5 > I think Table 2 addresses this, though probably not in the best way. Are you suggesting doing the same for the synthetic classification results? Also, I attempted to do this visually in the DESC seminar (see slide below) and could show something like that (but a little less hastily thrown together), if you think it's more informative. (I usually find tables in papers to be uninformative, but I personally got even less out of the plot with classifiers on the x-axis so figured a table might be appropriate.)

The papers and figure captions need more description!

  1. So we had random numbers in them at some point before at the hack stage and determined that it creates a bias. The PMFs drawn from the conditional probability matrix with random components share covariances where the random numbers were higher, so it's not just noisy but also subsumed, thereby not effectively isolating the systematics. (And is yours normalized properly?)

However, in hacks.ipynb, I did try plotting a handful of PMFs drawn from each conditional probability matrix, and that does look more like your plot. I'd like to add some version of that to the paper to hopefully address your point. My instinct was to add in one PMF drawn from each true class, but I don't want it to look too much like the conditional probability matrices. Do you have any ideas for a better way to show those?

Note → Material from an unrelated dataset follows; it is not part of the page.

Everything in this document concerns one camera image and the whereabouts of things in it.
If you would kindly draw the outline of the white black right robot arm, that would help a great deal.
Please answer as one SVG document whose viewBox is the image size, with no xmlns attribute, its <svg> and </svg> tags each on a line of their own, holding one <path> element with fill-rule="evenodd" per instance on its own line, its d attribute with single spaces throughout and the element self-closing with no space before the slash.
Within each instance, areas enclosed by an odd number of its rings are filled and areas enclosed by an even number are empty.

Also, I didn't think the log scaling would make much of a difference in dynamic range, but it might help with the SNPhotCC matrices. However, for our toy matrices, the scale would have to go from 10^-8 to 10^0, highlighting our awkward but unavoidable choice of a non-zero value of zero for the sake of numerical stability.

  1. I don't object to adding labels if they're helpful for anyone else's understanding and only omitted them because I found them to be uninformative clutter, particularly since they're repeated on all panels (repetitive axis/tick labels are a pet peeve of mine) and have no physical meaning. I don't recall the class labels coming up in the review feedback so erroneously assumed everyone else agreed. Sorry!

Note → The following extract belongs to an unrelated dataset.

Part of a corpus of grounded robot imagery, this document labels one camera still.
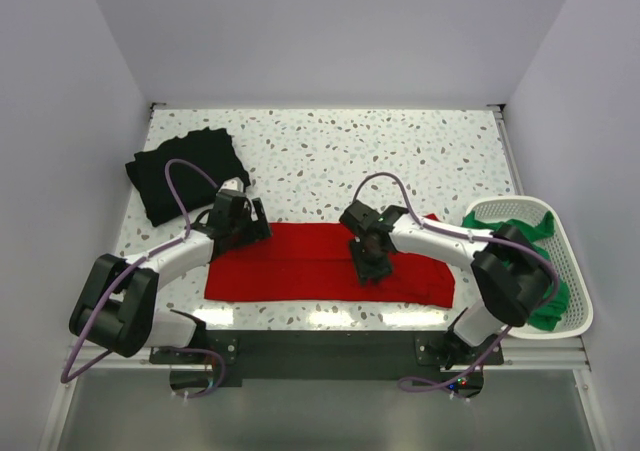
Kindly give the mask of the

  2. I think the core of my misunderstanding is about the relevance of which classification methods do well or not. Since the paper is about metrics, not classifiers, it should only matter whether the metrics agree or disagree (if these classifiers had entered SNPhotCC, would all metrics identify the same winner?) and how that relates to the mixes of the isolated systematics conditional probability matrices. I did comment out the text about non-representativity of the training set because my understanding was that the probability vectors from those methods were representative of real classifiers like those that might enter PLAsTiCC in contrast with the isolated systematics taken one at a time, and not included to highlight representativity of the training set, which, like the identity of the classification methods, seems unrelated to the point about metrics. Perhaps seeing a comparison with non-representative training data, which should induce some different systematics, would be interpretable in the context of metrics. Is there even time for that?

  3. In what way is the log-loss a distance? When we introduced it, Rahul and I tried to emphasize that it's a measure of information, whereas the Brier score is more like a distance in the space of probability and thus somewhat less interpretable even before introducing weights. (I did mean to add in mention of how weights affect the interpretation of both, though, and will address that today.) In any case, the Brier score looks like it satisfies the triangle inequality but I wouldn't know how to interpret that in the context of probabilities. It sounds like you understand how to interpret it, so maybe if you can walk me through that, I can flesh it out in the text.

  4. Absolutely, I'll make that a priority today!